Your goal: Word for word, set down the lines from the one that holds "target: **white table**" through the final line of the listing below, and exclude every picture.

Record set:
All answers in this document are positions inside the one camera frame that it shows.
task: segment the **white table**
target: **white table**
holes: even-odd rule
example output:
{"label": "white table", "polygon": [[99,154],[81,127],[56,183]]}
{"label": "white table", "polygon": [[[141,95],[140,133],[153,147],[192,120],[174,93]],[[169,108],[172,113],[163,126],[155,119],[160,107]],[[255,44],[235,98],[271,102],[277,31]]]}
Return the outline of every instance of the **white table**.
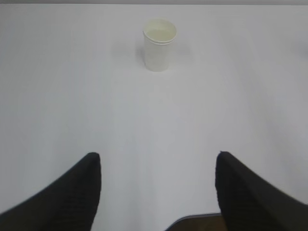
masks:
{"label": "white table", "polygon": [[[178,28],[162,73],[152,17]],[[307,87],[307,6],[0,5],[0,211],[92,151],[94,231],[219,212],[220,150],[308,203]]]}

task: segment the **stacked cups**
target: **stacked cups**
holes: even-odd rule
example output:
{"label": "stacked cups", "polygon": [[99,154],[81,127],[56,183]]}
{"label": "stacked cups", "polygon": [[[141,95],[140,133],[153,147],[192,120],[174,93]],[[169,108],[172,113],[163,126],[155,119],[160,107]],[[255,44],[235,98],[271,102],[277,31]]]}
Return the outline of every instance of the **stacked cups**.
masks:
{"label": "stacked cups", "polygon": [[164,19],[152,19],[143,29],[144,61],[151,71],[163,71],[169,66],[170,46],[177,35],[176,27]]}

Result of the task:
target: **white table**
holes: even-odd rule
example output:
{"label": "white table", "polygon": [[99,154],[81,127],[56,183]]}
{"label": "white table", "polygon": [[[141,95],[140,133],[153,147],[192,120],[174,93]],[[169,108],[172,113],[163,126],[155,119],[160,107]],[[255,44],[235,98],[271,102],[277,31]]]}
Return the outline of every instance of the **white table**.
masks:
{"label": "white table", "polygon": [[[178,28],[162,73],[152,17]],[[307,87],[307,6],[0,5],[0,211],[92,151],[94,231],[219,212],[220,150],[308,203]]]}

task: segment the **stacked cups**
target: **stacked cups**
holes: even-odd rule
example output:
{"label": "stacked cups", "polygon": [[99,154],[81,127],[56,183]]}
{"label": "stacked cups", "polygon": [[[141,95],[140,133],[153,147],[192,120],[174,93]],[[169,108],[172,113],[163,126],[155,119],[160,107]],[[255,44],[235,98],[271,102],[277,31]]]}
Return the outline of every instance of the **stacked cups**.
masks:
{"label": "stacked cups", "polygon": [[164,19],[152,19],[143,29],[144,61],[151,71],[163,71],[169,66],[170,46],[177,35],[176,27]]}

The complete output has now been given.